» **Assigned task**:
Copy out all the lines in the records that include the word "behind".

Stored items:
**********

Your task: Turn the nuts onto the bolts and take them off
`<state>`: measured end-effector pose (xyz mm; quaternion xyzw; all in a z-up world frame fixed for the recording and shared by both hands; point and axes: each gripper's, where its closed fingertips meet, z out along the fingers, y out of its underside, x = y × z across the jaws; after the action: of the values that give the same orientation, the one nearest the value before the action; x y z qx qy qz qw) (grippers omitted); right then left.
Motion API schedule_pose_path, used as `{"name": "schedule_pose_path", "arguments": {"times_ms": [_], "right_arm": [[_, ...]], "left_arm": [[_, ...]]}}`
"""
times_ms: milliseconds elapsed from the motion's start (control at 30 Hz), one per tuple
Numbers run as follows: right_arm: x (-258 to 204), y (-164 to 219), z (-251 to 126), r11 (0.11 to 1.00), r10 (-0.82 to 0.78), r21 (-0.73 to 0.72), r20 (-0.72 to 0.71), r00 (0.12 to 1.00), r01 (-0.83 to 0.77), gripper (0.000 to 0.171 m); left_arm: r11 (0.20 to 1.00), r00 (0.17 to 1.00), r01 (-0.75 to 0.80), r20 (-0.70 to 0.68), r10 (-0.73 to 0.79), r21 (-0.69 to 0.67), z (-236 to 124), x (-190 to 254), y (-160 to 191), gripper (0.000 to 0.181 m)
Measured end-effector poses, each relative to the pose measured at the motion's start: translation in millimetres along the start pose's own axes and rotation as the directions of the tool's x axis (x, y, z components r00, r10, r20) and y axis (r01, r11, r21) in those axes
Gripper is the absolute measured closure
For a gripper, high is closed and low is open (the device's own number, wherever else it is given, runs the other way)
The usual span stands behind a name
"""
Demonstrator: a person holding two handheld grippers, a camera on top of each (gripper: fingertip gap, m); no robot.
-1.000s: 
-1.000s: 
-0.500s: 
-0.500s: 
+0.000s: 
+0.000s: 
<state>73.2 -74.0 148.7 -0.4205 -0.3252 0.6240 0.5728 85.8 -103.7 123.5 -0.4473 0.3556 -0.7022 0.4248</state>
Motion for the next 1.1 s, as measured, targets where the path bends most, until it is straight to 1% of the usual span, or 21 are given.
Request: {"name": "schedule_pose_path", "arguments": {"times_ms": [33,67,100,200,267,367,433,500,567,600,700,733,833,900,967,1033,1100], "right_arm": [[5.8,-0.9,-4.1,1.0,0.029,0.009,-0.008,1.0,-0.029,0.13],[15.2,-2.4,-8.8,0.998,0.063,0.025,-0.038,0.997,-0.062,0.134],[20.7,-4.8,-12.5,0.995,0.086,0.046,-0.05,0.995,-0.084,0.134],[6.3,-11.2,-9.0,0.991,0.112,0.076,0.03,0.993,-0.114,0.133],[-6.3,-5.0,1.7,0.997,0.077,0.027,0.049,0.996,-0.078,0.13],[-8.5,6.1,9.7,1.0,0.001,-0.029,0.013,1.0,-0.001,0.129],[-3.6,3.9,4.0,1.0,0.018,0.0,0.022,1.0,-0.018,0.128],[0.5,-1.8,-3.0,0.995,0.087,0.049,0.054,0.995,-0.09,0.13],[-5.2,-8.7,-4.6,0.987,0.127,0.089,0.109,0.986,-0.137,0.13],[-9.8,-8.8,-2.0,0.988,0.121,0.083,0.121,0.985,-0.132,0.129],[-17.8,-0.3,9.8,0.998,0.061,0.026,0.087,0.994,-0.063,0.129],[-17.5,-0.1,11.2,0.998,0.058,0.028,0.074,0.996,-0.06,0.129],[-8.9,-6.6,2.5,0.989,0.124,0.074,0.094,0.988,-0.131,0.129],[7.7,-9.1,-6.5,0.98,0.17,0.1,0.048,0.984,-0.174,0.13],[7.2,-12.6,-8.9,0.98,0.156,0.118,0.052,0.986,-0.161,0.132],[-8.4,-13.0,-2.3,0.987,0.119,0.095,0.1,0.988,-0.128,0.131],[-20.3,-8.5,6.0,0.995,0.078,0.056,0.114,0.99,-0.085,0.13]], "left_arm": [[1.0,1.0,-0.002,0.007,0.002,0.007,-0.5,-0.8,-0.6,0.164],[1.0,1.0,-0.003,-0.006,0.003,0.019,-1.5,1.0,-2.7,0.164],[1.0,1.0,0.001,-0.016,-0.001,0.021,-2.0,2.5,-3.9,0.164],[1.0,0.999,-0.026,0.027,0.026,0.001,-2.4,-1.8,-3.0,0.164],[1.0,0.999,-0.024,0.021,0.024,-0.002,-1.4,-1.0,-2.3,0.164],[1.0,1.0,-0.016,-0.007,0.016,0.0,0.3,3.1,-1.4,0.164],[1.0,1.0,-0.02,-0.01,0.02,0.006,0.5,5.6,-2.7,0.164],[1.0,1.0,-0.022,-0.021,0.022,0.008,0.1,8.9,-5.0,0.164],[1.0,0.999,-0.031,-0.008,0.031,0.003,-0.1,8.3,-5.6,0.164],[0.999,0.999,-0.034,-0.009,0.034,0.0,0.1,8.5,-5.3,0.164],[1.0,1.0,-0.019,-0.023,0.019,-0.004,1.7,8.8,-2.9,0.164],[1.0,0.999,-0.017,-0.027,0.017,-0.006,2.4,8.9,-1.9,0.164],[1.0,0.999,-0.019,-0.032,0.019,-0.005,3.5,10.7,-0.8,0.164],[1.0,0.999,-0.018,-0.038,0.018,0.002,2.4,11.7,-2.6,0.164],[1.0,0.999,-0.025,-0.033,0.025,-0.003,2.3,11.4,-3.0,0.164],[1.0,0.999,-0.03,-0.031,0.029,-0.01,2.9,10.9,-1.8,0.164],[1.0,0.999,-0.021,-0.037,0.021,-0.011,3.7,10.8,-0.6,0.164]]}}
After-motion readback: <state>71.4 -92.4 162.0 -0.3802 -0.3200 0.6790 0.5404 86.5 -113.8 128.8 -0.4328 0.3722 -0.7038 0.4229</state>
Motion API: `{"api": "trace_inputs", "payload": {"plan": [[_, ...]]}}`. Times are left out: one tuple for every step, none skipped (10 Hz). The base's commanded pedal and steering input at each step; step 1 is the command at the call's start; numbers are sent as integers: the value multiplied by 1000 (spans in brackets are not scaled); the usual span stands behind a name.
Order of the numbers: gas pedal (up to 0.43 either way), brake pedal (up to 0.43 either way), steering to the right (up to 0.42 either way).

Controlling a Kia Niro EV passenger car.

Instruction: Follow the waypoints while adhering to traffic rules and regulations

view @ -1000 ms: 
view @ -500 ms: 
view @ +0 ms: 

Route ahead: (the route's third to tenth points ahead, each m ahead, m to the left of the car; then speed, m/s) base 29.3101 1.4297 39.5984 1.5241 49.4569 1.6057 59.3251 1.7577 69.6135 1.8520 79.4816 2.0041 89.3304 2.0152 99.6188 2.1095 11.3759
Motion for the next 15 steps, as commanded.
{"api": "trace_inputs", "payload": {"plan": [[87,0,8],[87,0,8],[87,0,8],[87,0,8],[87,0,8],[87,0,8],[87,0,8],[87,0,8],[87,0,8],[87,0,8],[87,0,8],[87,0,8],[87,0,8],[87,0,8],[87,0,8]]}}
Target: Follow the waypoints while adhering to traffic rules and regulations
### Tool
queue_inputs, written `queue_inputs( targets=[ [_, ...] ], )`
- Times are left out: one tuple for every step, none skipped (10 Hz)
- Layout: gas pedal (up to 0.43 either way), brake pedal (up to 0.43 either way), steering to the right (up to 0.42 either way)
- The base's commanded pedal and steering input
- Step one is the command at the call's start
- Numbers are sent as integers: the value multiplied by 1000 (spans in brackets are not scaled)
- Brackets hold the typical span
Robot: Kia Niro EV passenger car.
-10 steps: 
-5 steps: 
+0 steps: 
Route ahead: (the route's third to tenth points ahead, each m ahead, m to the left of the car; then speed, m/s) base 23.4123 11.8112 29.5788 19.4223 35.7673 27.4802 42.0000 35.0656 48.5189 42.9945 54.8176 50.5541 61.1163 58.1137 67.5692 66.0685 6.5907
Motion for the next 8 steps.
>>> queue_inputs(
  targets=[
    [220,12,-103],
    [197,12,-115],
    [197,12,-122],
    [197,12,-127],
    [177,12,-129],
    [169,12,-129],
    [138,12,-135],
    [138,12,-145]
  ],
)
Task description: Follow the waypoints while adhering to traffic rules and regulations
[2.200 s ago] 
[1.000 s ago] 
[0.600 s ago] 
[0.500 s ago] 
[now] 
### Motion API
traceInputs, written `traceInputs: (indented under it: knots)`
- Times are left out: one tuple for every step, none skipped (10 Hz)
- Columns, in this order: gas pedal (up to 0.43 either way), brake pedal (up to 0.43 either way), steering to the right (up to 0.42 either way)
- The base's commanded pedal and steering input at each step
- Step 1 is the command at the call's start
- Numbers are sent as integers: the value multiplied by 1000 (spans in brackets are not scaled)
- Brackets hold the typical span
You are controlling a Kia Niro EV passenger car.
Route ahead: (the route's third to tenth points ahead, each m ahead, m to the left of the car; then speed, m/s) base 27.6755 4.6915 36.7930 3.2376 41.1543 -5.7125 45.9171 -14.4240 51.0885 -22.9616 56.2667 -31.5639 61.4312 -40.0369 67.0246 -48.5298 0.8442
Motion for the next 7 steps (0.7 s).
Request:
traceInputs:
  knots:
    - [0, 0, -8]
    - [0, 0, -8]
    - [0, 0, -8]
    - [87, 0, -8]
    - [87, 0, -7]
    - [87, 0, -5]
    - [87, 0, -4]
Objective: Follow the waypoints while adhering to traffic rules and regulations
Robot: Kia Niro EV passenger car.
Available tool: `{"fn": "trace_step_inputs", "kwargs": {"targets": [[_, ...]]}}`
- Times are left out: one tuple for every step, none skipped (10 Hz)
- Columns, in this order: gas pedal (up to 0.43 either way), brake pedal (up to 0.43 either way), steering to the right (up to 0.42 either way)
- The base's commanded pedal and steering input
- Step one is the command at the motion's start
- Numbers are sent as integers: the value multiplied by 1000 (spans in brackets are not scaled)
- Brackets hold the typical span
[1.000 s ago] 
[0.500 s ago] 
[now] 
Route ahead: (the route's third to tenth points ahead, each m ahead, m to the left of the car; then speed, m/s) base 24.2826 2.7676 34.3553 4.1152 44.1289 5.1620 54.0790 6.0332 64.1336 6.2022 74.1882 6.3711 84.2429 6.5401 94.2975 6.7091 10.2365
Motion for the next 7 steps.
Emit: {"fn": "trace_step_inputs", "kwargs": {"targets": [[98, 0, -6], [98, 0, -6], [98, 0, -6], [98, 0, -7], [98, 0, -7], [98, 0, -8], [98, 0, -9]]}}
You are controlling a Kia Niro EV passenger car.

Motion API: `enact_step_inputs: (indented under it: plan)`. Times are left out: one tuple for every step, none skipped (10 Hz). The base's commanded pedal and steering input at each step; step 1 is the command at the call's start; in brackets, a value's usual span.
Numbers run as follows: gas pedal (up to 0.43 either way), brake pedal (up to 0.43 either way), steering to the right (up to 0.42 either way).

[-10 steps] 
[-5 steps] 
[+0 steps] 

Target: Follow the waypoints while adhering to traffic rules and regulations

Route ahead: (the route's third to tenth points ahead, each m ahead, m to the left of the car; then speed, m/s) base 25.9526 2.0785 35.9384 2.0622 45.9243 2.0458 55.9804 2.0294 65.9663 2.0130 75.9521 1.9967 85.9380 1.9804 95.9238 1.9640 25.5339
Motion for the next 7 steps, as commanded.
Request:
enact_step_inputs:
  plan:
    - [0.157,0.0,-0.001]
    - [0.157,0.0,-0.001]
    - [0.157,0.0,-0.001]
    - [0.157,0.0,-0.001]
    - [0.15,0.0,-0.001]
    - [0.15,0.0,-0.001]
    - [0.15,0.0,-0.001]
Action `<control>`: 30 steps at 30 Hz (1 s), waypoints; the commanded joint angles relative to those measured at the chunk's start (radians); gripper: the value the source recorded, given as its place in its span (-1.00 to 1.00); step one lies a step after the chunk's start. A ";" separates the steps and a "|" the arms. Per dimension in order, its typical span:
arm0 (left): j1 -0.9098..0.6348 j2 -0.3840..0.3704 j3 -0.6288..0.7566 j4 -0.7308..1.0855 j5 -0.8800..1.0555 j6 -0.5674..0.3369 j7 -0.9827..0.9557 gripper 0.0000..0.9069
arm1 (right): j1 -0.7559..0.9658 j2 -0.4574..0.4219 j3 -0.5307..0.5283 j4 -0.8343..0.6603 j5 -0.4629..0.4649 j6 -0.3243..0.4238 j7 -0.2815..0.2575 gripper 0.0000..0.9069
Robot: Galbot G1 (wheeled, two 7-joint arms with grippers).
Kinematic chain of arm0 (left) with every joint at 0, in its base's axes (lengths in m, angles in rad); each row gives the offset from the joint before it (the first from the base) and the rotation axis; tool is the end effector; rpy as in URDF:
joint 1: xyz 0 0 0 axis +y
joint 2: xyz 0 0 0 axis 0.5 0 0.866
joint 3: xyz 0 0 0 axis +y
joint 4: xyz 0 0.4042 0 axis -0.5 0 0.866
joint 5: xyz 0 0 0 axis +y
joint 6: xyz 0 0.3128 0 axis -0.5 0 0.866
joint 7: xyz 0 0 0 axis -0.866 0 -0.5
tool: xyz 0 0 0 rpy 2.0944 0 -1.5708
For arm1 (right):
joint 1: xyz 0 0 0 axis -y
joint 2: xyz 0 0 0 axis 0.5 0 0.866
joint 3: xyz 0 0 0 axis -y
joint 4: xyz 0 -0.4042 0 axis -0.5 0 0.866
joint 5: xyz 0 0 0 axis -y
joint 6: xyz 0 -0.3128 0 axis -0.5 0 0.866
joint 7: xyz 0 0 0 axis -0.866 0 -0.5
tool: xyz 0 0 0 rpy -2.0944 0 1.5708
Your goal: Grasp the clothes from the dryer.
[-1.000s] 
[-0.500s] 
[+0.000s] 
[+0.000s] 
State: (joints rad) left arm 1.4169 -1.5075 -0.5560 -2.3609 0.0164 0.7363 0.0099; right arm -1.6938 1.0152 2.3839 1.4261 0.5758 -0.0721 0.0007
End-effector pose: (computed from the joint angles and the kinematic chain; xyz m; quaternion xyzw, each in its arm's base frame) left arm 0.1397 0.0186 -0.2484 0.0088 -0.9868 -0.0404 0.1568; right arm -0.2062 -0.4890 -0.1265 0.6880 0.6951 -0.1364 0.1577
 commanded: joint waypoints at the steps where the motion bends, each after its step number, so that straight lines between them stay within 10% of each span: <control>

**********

» **Answer area**:
The usual span stands behind a name
Motion API: `{"api": "trace_inputs", "payload": {"plan": [[_, ...]]}}`. Times are left out: one tuple for every step, none skipped (10 Hz). The base's commanded pedal and steering input at each step; step 1 is the command at the call's start; numbers are sent as integers: the value multiplied by 1000 (spans in brackets are not scaled); the usual span stands behind a name.

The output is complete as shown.